=== Exercise prompt ===
Provide again, from the entries below, every line from the one containing "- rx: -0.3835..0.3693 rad" through the one containing "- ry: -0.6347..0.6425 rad", exactly as written, and no other line.

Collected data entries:
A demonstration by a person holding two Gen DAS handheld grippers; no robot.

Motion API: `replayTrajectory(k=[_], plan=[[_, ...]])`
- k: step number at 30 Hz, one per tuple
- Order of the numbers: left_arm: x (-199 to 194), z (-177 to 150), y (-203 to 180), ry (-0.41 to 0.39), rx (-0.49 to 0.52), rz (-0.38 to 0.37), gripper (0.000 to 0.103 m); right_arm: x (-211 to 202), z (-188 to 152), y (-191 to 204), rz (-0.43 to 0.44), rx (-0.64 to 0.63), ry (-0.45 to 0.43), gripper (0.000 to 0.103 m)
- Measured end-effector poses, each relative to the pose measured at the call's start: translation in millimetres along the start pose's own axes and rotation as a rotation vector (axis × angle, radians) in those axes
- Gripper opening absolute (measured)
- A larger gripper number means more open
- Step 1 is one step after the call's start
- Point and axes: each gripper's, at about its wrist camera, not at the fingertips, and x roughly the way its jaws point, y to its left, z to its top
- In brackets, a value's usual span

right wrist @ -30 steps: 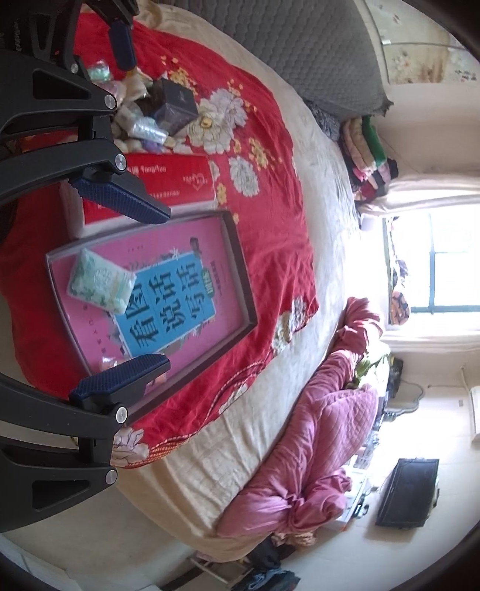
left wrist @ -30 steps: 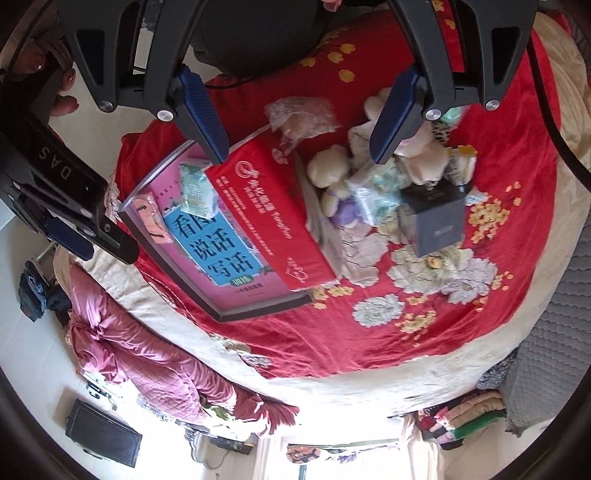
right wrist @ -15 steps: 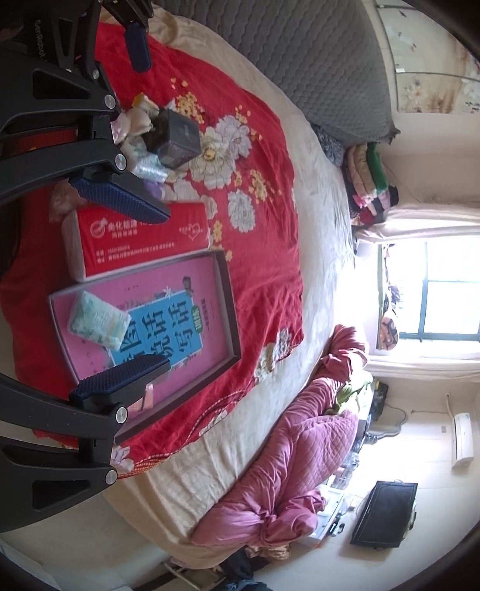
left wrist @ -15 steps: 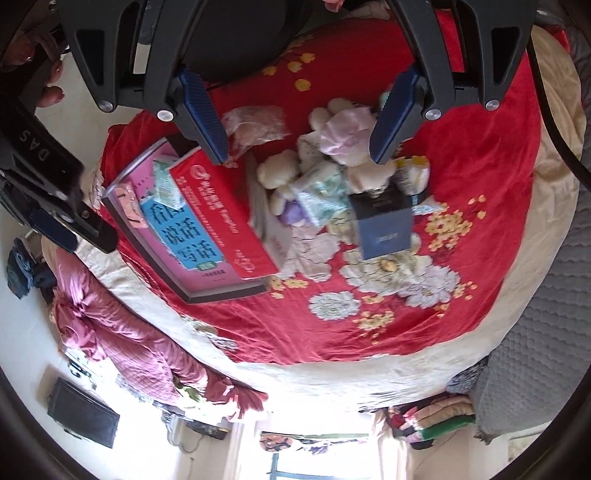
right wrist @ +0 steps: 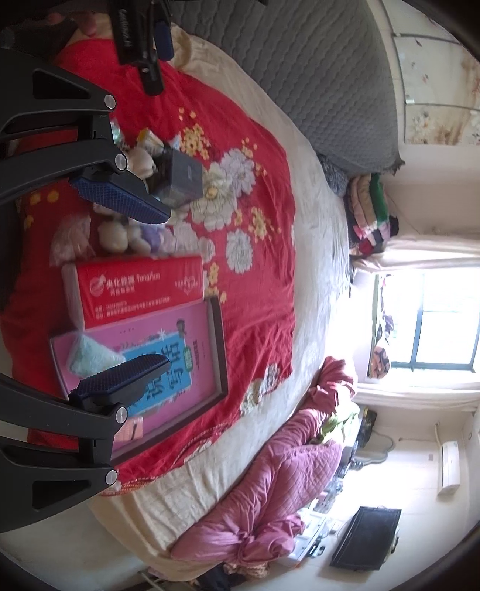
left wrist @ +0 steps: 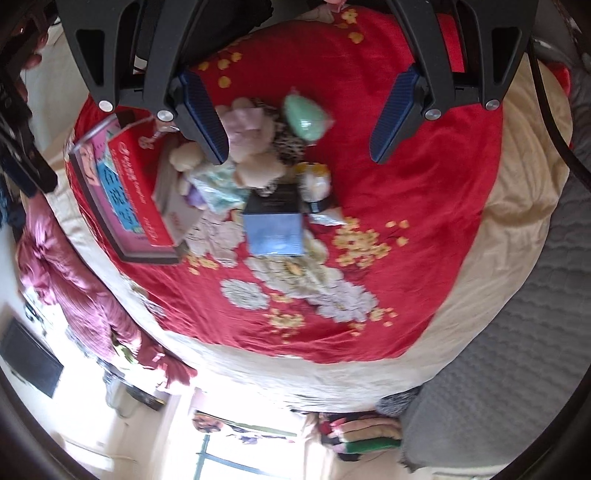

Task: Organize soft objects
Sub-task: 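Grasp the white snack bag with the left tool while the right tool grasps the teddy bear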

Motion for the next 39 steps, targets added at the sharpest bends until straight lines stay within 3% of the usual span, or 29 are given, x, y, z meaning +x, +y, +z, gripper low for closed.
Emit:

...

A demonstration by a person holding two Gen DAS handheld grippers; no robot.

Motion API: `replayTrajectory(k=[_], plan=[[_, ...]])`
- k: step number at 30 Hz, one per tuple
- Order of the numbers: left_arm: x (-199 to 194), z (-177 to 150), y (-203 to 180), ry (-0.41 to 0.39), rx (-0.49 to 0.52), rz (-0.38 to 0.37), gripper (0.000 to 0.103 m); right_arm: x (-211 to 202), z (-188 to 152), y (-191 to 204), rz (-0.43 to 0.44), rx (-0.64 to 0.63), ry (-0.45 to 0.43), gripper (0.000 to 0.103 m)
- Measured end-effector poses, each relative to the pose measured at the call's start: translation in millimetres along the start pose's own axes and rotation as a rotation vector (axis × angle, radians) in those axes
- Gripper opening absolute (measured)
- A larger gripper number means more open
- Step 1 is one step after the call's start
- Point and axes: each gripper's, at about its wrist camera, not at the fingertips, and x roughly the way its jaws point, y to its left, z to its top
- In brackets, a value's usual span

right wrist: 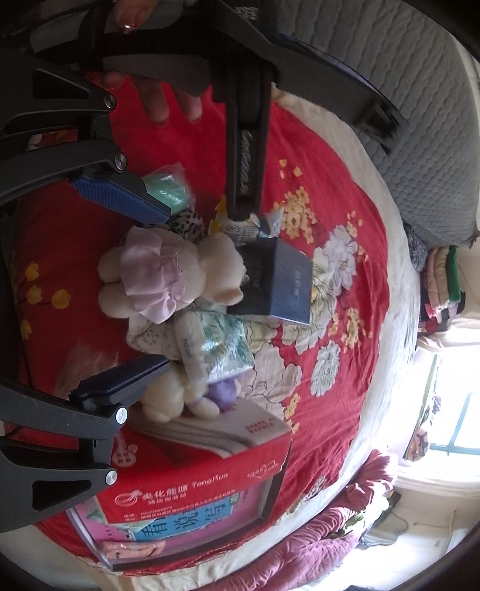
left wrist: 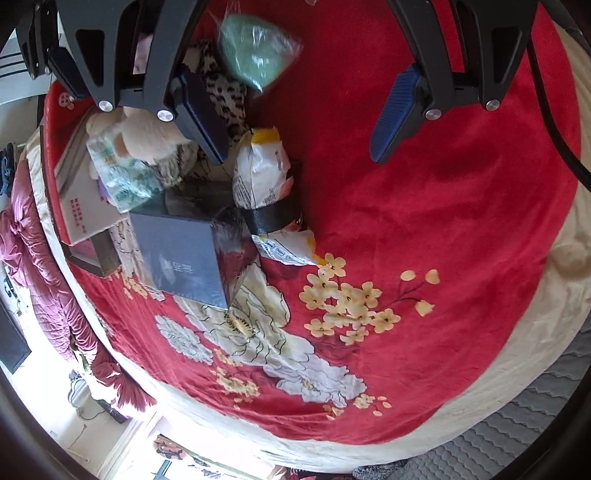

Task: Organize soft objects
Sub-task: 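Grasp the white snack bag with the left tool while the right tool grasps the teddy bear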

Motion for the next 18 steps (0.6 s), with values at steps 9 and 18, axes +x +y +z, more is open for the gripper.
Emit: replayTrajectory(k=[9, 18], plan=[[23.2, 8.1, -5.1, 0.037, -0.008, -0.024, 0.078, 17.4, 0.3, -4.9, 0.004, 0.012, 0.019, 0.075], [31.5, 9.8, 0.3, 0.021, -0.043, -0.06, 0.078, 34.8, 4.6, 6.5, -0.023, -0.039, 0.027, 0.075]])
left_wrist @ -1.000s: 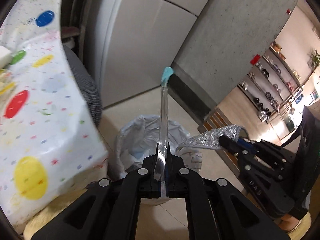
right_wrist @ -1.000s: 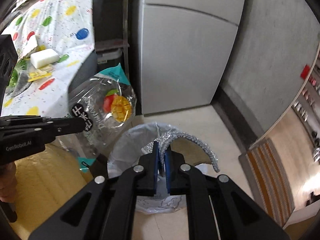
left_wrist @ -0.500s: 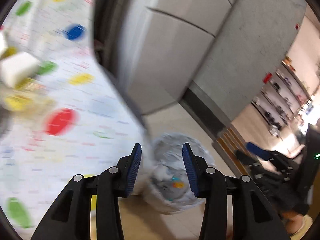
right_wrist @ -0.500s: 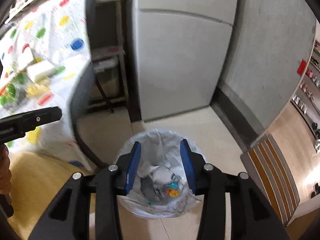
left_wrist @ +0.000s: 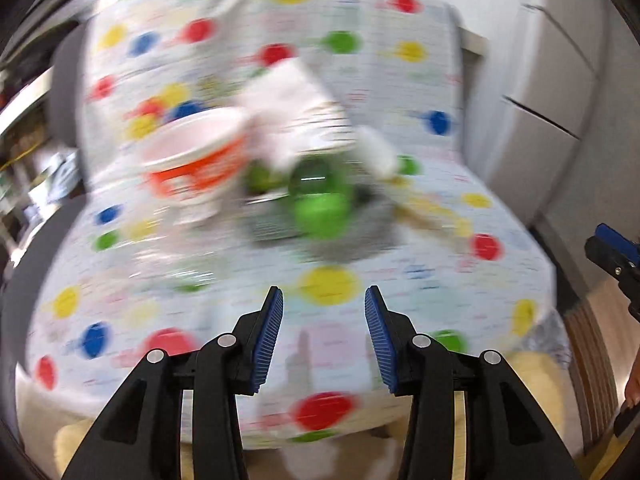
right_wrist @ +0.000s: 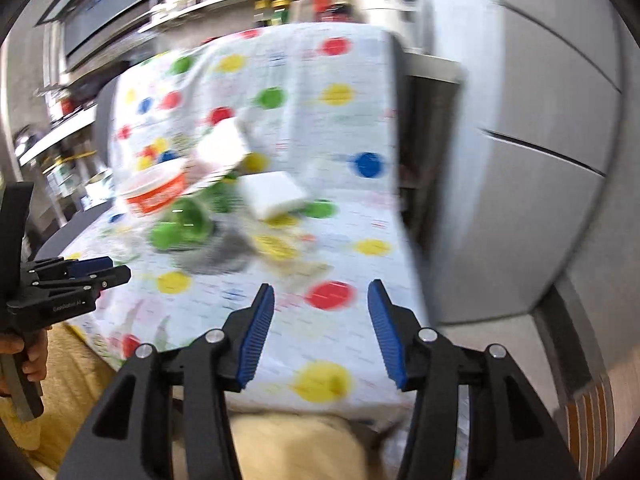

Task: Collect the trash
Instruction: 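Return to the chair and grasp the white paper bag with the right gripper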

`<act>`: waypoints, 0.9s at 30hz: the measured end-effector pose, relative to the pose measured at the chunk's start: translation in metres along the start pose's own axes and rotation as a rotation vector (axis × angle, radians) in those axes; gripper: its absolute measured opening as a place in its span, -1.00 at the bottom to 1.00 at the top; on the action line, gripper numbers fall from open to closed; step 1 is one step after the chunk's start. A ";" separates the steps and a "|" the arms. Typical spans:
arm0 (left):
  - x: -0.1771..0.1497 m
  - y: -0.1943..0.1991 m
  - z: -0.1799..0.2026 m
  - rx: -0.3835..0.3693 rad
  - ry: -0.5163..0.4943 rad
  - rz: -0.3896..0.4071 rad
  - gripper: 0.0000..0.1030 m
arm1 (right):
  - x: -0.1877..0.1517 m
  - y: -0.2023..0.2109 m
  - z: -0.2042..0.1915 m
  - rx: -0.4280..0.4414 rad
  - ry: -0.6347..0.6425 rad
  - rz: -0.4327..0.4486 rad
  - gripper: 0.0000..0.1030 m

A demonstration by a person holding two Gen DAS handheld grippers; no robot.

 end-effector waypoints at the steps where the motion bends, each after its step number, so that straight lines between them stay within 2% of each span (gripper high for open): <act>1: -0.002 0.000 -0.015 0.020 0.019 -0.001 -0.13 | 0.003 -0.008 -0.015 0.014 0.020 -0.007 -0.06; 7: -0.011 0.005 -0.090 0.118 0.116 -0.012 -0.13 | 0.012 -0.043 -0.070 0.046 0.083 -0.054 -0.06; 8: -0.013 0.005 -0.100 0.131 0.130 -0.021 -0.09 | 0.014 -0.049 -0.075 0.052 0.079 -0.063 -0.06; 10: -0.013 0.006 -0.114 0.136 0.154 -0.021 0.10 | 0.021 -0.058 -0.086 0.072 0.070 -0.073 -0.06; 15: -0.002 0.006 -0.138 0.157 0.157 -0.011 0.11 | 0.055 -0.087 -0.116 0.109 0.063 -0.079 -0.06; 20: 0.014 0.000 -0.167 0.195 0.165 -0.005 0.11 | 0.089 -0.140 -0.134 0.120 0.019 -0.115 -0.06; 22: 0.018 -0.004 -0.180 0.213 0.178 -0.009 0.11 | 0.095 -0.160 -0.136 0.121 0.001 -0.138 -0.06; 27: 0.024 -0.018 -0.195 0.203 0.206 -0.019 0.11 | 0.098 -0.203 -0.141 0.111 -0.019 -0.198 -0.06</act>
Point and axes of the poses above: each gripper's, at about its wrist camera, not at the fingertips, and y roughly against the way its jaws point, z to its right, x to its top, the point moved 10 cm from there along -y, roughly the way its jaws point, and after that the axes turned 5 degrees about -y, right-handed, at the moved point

=== Exercise answer ===
  - rx: -0.3835..0.3693 rad
  - ry: -0.5163..0.4943 rad
  - rz: -0.3896..0.4071 rad
  - gripper: 0.0000..0.1030 m
arm1 (right):
  - x: -0.1877..0.1517 m
  - y: -0.2023..0.2109 m
  - z: -0.2042..0.1915 m
  - rx: -0.4280..0.4414 rad
  - ry: -0.6347..0.6425 rad

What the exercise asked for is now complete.